Tuesday, March 20, 2012
On our final day in China, Saturday, we started off by going to a Water Village, the Zhujiajiao Water Village. According to our local coordinator, this water village is less commercialized than some other water villages. There are several water villages outside of Shanghai, also known as “China’s Venice”. We took a boat tour, just like in Venice, pushed by a long stick, and travelled on the canal passing a few bridges connecting the houses from one side of the canal to the other. At the end of the boat tour we had a bit of time to do some souvenir shopping. At first it was pleasant to look at all the small shops and see the local souvenirs. But an hour later it got so crowded in the small alleys that I couldn’t even move or squeeze by people.

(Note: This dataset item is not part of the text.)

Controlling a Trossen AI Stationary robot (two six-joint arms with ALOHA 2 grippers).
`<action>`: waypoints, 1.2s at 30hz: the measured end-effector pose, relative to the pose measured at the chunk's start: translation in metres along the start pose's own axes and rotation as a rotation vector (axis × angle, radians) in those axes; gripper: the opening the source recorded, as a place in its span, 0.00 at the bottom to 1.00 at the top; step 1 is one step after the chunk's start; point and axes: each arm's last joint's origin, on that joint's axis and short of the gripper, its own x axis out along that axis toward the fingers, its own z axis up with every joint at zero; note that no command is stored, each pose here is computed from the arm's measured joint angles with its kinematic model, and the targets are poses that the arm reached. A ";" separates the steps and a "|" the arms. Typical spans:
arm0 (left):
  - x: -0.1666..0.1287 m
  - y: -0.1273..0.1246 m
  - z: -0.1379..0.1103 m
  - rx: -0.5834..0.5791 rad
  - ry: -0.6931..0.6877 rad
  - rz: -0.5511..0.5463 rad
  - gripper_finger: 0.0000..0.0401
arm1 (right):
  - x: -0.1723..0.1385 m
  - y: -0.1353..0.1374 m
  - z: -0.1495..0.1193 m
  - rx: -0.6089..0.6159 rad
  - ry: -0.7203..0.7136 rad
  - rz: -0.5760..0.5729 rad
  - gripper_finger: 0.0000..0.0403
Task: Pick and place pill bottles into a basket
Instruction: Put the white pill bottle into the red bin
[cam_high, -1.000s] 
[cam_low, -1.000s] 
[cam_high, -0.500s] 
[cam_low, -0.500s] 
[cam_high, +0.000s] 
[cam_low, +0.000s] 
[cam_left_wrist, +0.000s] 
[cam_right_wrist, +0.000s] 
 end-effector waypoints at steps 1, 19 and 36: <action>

On our way back from the water village, we stopped by the Bund, which is the walkway opposite to the financial center where the pearl tower and all the skyscrapers are. Then, we returned to the hotel and were free for the rest of the afternoon. I packed my suitcase because I was leaving the hotel very early the next morning and then I went out to walk around some more. At 7pm we left for our farewell dinner. Again a very nice restaurant, but this time I loved every single dishes served. After dinner we went back to the hotel and I finished packing my bags for my 6am hotel pick-up the next morning.
Good night and Goodbye.
Posted by Caroline at 8:53 AM
Friday was our last educational day. First we went to UPS, at their facilities by the international airport. We had a presentation about UPS’ logistics in China: how they sort packages for imports and exports. Then we visited their warehouse where the packages come in, are sorted, and are shipped back out. It was very interesting to learn about all their logistics systems and see where the action happens. Unfortunately, most of the action happens in the middle of the night, so we didn’t see packages moving around, but we did see an airplane pulling in towards the warehouse.

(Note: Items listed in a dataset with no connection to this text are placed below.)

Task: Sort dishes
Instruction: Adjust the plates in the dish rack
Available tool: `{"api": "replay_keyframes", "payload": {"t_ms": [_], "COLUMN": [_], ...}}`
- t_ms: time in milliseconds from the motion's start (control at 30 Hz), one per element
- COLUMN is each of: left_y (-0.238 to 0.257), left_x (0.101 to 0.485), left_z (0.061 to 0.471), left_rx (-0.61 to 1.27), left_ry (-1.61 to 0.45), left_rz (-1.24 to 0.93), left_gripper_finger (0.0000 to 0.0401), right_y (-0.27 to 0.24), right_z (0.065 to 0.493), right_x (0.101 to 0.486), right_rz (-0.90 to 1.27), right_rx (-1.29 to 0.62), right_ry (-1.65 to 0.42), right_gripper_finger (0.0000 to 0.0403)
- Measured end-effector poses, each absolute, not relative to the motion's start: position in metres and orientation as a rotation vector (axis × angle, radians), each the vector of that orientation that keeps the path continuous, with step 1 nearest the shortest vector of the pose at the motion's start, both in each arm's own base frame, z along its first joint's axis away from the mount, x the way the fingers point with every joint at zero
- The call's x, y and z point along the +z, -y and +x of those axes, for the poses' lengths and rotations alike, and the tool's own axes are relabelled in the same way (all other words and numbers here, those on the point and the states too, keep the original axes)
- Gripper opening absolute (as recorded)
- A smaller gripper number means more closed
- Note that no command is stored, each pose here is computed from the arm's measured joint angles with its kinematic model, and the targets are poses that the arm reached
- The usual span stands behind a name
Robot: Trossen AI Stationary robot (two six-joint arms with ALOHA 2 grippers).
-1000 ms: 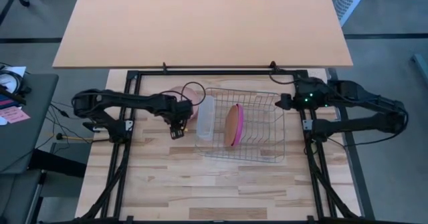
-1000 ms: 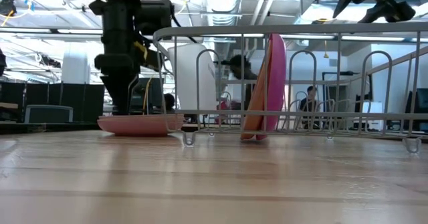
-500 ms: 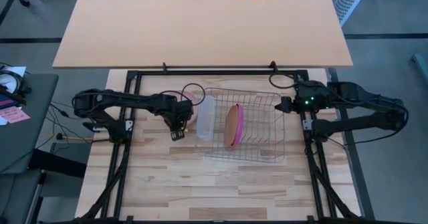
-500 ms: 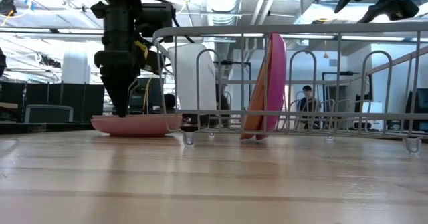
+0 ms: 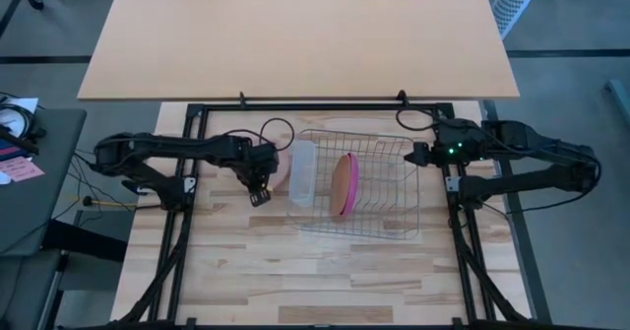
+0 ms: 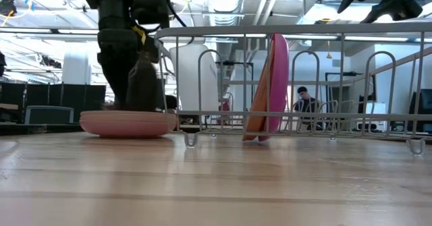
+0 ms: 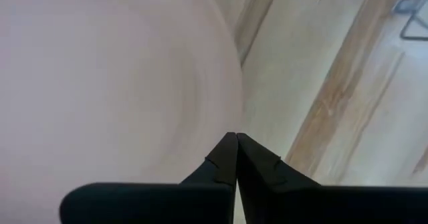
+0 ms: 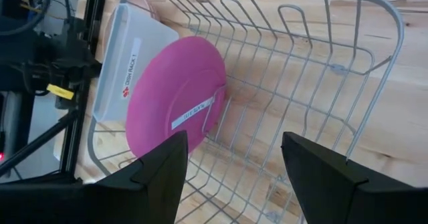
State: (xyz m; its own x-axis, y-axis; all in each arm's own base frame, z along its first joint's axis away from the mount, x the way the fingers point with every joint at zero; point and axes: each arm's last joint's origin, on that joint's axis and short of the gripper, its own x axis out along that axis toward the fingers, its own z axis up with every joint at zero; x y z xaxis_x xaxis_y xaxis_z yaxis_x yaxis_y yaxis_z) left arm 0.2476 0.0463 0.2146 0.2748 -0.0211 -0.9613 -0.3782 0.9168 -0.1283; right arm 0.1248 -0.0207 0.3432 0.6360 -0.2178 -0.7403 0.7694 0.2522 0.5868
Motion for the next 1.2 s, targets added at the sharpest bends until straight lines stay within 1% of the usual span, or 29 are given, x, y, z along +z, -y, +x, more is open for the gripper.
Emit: {"api": "replay_keyframes", "payload": {"t_ms": [200,300,400,533,633,700,967,1200], "left_y": [-0.046,-0.045,-0.045,-0.046,-0.046,-0.045,-0.045,-0.045], "left_x": [0.223,0.225,0.224,0.225,0.225,0.225,0.225,0.229], "left_z": [0.244,0.243,0.243,0.243,0.243,0.243,0.243,0.245], "left_rx": [0.293,0.319,0.339,0.363,0.372,0.371,0.371,0.347], "left_ry": [-1.233,-1.217,-1.217,-1.209,-1.207,-1.207,-1.207,-1.201], "left_rz": [-0.428,-0.463,-0.487,-0.52,-0.534,-0.539,-0.541,-0.568], "left_gripper_finger": [0.0,0.0,0.0,0.0,0.0,0.0,0.0,0.0], "right_y": [0.022,0.02,0.016,0.01,0.008,0.007,0.016,0.025], "right_z": [0.141,0.162,0.187,0.214,0.228,0.237,0.264,0.286], "right_x": [0.347,0.35,0.347,0.332,0.321,0.317,0.322,0.311], "right_rz": [1.161,1.188,1.2,1.205,1.248,1.267,1.249,1.169], "right_rx": [-0.68,-0.615,-0.574,-0.548,-0.532,-0.547,-0.591,-0.672], "right_ry": [-0.51,-0.446,-0.436,-0.526,-0.623,-0.649,-0.678,-0.842], "right_gripper_finger": [0.0249,0.0249,0.025,0.025,0.025,0.025,0.025,0.0245]}}
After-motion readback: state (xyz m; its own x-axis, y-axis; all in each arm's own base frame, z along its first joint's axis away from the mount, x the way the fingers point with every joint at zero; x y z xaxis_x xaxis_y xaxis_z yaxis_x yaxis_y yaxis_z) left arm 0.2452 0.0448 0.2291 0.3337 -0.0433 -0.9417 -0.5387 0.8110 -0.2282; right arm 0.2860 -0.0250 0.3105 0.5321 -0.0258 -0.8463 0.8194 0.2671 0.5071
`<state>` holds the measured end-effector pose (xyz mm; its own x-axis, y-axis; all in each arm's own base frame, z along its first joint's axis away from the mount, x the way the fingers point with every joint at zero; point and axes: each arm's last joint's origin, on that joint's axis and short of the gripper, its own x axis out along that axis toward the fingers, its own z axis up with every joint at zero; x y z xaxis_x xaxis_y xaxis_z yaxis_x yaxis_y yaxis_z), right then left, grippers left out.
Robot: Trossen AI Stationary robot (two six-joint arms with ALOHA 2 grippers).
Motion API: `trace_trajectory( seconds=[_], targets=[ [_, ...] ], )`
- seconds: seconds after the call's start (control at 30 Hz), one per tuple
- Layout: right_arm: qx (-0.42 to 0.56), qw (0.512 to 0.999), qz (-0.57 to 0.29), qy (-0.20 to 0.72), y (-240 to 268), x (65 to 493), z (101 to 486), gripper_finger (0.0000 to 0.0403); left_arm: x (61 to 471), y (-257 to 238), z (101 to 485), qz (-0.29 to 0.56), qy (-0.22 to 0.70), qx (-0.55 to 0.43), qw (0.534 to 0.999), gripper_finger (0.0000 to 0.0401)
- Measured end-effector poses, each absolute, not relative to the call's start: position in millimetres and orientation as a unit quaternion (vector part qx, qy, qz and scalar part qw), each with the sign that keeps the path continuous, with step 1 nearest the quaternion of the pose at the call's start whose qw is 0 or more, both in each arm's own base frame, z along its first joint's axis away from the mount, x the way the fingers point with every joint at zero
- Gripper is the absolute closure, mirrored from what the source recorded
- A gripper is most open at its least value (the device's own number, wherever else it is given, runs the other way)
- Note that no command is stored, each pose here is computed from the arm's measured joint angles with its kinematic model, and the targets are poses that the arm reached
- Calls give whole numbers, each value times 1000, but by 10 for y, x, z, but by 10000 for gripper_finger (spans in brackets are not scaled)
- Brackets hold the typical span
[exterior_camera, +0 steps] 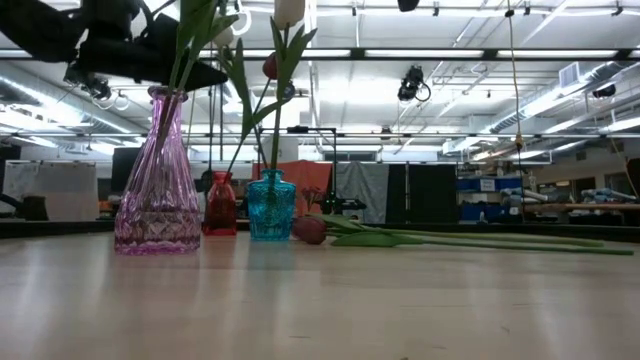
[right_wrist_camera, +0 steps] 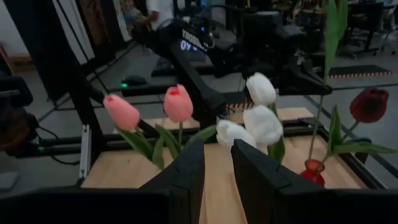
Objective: Sort flowers into vase by color
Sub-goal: Put the right red flower into the red vase, then put the pink flower into the pink vase
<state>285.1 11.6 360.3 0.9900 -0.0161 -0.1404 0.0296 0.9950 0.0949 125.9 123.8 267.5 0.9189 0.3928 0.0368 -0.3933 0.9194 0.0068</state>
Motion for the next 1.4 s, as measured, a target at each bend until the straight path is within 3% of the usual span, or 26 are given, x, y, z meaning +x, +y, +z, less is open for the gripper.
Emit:
trace_trajectory(
  seconds=[0.6, 0.8, 0.93, 1.2, 1.4],
  targets=[
    [46, 994, -14, 96, 119, 3025, 3430, 307, 1200, 1263, 2281, 226, -30, 16, 973, 389],
    [59, 990, -18, 130, 118, 3127, 3277, 307, 1232, 1292, 2193, 224, -8, -30, 974, 385],
    [71, 977, -37, 198, 118, 3252, 3002, 307, 1240, 1300, 2128, 224, 14, -57, 973, 352],
    [71, 942, -77, 319, 73, 3362, 2540, 301, 1204, 1272, 2151, 232, 43, -79, 969, 235],
    [68, 926, -91, 359, 55, 3316, 2463, 291, 1175, 1242, 2241, 239, 96, -102, 961, 220]
  ],
)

After UPS, we had lunch at a sort of outdoor mall, but with restaurants only. Then we went on our last site visit at Honeywell. We had a short demo of their video security systems, which was pretty advanced in my opinion, but I’m not very familiar with security. Then they presented their business strategies in China. It was quite different to hear that they are not measured on specific targets, but rather how close they are from the Chinese competition. Their goal is to stay right up there with the Chinese competition.
After Honeywell, we went back to the hotel and were free for the rest of the night. I explored the streets around the hotel and shopped a little bit at a department store. I was interested in seeing what their fashion look like out there and what kind of prices and quality they had. I was surprised to find the clothing at a nice department store to be priced at around the same level as in the U.S. And I wouldn’t say that the quality was better either. I was also expecting to see more Japanese-type fashion, but a lot of it was European inspired.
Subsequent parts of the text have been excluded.